This is certainly a vulnerability, but it also depends on how you get your TOTP codes. I use Bitwarden's browser extension to get mine, and if the domain is incorrect, the extension won't present me with the code. I think this is a decent level of protection from phishing.
I encourage you, as an exercise at least, to think about what you'll do when it doesn't work.
You're sure this is the right web site. But Bitwarden won't fill out the code. What could be wrong? Did the idiots who make this web site change the URL?
Now, maybe you're a far above average user and you would calmly determine the exact cause, assuming at every step that the most likely explanation is you're being phished. Hopefully that's more likely now that you've done this exercise. I would love to believe I'm in this category.
But most users will just be frustrated, why wasn't it filled out? Is there a way to get the code from Bitwarden anyway? There is, it's a bit fiddly but you can do it. Lots of users are going to do that. They might even help each other to give their credentials to bad guys, community spirit.
Hopefully some of those users pause because this is unusual and a few of them will realise in that moment that they're being phished. But experiments suggest most won't.
I did consider this, and I would also like to believe that my first thought would be "I am being phished" rather than "I'm sure this is the right web site." I do understand that many users (including myself on a bad day) might not recognize a phishing situation. But at least there is a layer of defense that SMS doesn't have.
Maybe the Bitwarden extension should warn users when they try to copy/view a TOTP code by searching for a login rather than using a matched entry.
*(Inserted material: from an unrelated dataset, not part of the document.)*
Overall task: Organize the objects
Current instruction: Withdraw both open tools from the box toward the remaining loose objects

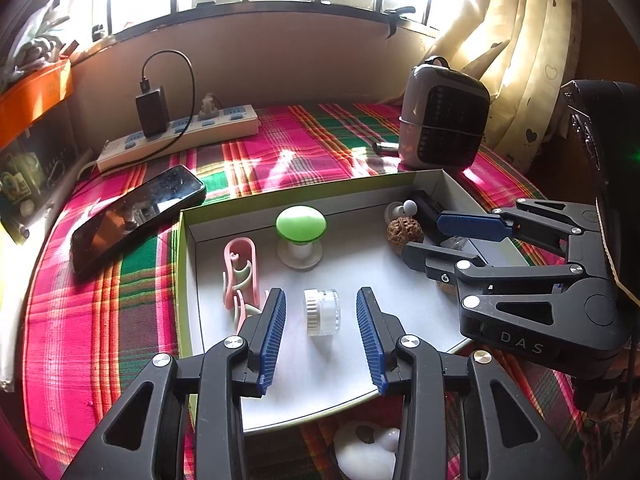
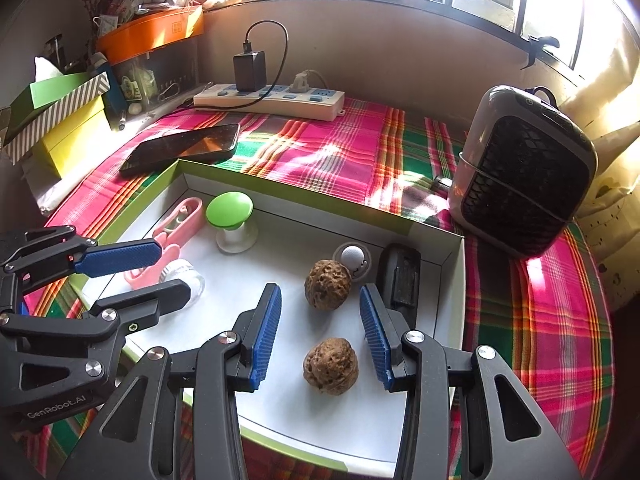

U2F is my preferred method of MFA, but many services don't support it, and there can be practical issues even for the ones that do. For example, some services support U2F in a browser but not in mobile apps.
The point is the TOTP is precisely as bad as SMS for the common case (phishing) and only safer in a rare case (SIM-swap). This comes with large downsides (losing access).
TOTP is, at best, a very marginal improvement over SMS. This is what makes the online push to complain about services that use SMS 2FA and demand a switch to TOTP very strange.
TOTP is far, far better for travellers who need to swap their SIM cards frequently, or need to work out of places with internet access but no cell reception.
2. It pops up a username/password screen. The user types in their credentials for realbank.com.
3a. The owners of fakebank.com use your creds to log in to realbank.com and are presented with a TOTP page.
3b. fakebank.com loads another page that asks the user for their TOTP. The user enters it, still thinking they are logging in to realbank.com
4. The owners of fakebank.com use the TOTP to authenticate as the user with realbank.com.
Entire SDKs to automate this are sold on the black market.